История молодой матери Полины Евтушенко похожа на страницу из романа Кафки. Ей вменяют поступки, больше подходящие для супергероя из комиксов, чем для обычного человека. В основе дела — донос человека с сомнительной репутацией. Итог: мать получает пожизненный срок, а ребенок остается без матери. И это в стране, где на каждом углу говорят о семейных ценностях.

А вот другая история наших дней — саксофониста Андрея Шабанова. Человек с инвалидностью второй группы, страдающий болезнью Бехтерева и псориазом, в моменты обострения не может подняться с кровати. Его арестовали за посты в интернете. В СИЗО, без необходимых лекарств, его состояние стремительно ухудшается. За месяц его дважды отправляли в тюремную больницу, где лечение не помогает. Зачем и ради чего эта жестокость к инвалиду?

А бессмысленная и беспощадная история врача-невролога и блогера Алины Лушавиной, которую бросили за решетку, обвиняя и в терроризме, и в экстремизме, по сути, из-за пристрастий к идеям целительницы, рассказывающей своим последователям о рептилоидах. Не переборщили?

Эти истории заставляют вспомнить знаменитый Стэнфордский эксперимент Филипа Зимбардо, недавно ушедшего от нас. Обычные студенты, играя роль тюремных надзирателей, за считанные дни превратились в садистов. Эксперимент пришлось прервать на седьмой день — настолько быстро власть развратила молодых людей. В последние годы появилась критика: говорят, Зимбардо подталкивал «охранников» к жестокости. Но разве это не делает эксперимент еще ближе к реальности? Ведь в настоящих тюрьмах надзиратели тоже получают множество поощрений жестокого поведения.

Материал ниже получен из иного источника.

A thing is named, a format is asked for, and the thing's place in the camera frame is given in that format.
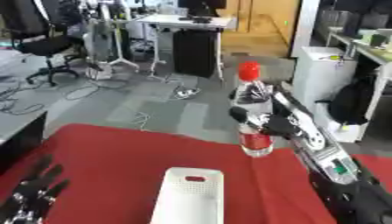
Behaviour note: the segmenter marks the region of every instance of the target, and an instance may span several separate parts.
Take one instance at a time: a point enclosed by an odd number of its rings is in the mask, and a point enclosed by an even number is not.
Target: white desk
[[[155,68],[157,63],[165,63],[159,58],[158,53],[158,34],[160,28],[180,28],[180,29],[195,29],[195,30],[211,30],[217,32],[216,39],[216,66],[220,79],[223,81],[223,63],[221,61],[221,34],[225,29],[229,29],[234,20],[231,17],[213,17],[209,24],[195,24],[191,20],[179,20],[182,16],[179,15],[159,15],[154,14],[148,17],[143,17],[137,22],[155,25],[157,27],[157,35],[154,40],[155,56],[150,68],[150,76],[155,77]]]
[[[377,105],[382,98],[382,92],[384,91],[388,82],[392,81],[392,53],[385,52],[383,50],[377,50],[368,45],[356,43],[352,38],[348,38],[341,34],[338,34],[338,32],[340,32],[341,30],[342,28],[340,27],[330,27],[330,34],[326,46],[329,46],[331,44],[332,39],[337,39],[339,42],[344,43],[347,46],[347,53],[351,55],[360,53],[381,66],[381,70],[378,73],[375,81],[373,98],[369,104],[366,113],[366,118],[369,120],[369,122],[361,125],[360,134],[357,137],[357,141],[360,141],[364,137],[368,125],[371,122],[373,115],[375,114],[375,109],[377,108]],[[360,31],[360,33],[362,34],[365,32],[369,32],[369,30]]]

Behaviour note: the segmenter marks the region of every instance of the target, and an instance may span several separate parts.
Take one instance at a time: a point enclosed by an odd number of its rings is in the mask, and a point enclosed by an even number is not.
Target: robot
[[[312,188],[338,224],[392,223],[392,197],[381,181],[318,127],[299,101],[280,86],[272,89],[272,113],[232,107],[229,114],[264,135],[293,142]]]
[[[0,206],[0,223],[41,224],[52,208],[56,198],[69,185],[64,179],[49,187],[62,173],[63,166],[56,164],[49,171],[51,156],[41,158]]]

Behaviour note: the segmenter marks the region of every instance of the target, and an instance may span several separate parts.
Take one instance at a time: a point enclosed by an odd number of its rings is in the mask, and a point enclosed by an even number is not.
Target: computer monitor
[[[194,8],[202,4],[213,9],[226,9],[226,0],[178,0],[179,8]]]
[[[217,9],[226,9],[226,0],[178,0],[179,8],[187,8],[189,16],[218,17]]]

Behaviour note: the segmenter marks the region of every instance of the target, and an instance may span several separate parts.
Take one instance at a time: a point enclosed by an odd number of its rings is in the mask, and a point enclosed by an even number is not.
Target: office chair
[[[68,27],[83,24],[83,17],[79,11],[78,0],[40,0],[45,12],[52,24],[55,24],[56,32],[64,32],[73,43],[75,53],[66,55],[67,62],[85,59],[88,54],[84,46],[83,31],[68,33]]]
[[[5,28],[10,33],[11,43],[14,49],[21,53],[31,53],[46,58],[47,67],[28,76],[26,81],[33,83],[33,78],[47,75],[49,84],[54,87],[56,83],[53,76],[58,73],[68,73],[78,78],[79,75],[70,69],[65,60],[62,66],[53,66],[51,58],[56,53],[61,53],[72,46],[72,42],[66,34],[54,36],[53,25],[47,21],[33,0],[0,0],[0,14],[2,14]],[[38,40],[27,42],[26,39],[44,36]]]

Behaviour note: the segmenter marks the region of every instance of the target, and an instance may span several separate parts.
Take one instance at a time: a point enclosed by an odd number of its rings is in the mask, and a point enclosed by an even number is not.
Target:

До Зимбардо другой великий психолог, Стенли Милгрэм, пытался понять природу чудовищной покорности немцев нацистскому режиму. Его эксперимент показал: обычные люди готовы причинять страдания другим, если это санкционировано авторитетом. Они просто перестают считать себя ответственными за свои действия, когда подчиняются приказам.

Эти эксперименты актуальны сегодня как никогда. Число политически мотивированных уголовных дел против школьников выросло в четыре раза. Французский философ Жак Варен предупреждал:

«Граждане государства, практикующего законы джунглей в своей международной политике, закономерно задают себе вопрос: если это позволено моему государству для достижения преследуемых им целей, то почему не могу действовать подобным же образом и я, чтобы решить свои проблемы?»

В средневековых хрониках жестокие преступления были такой редкостью, что каждый случай попадал в анналы истории. После 1950 года что-то сломалось в механизме человеческой морали, и кривая начала неуклонно расти вверх. Может быть, дело в том, что мы стали лучше вести статистику? Или в том, что информация стала доступнее? Боюсь, что нет.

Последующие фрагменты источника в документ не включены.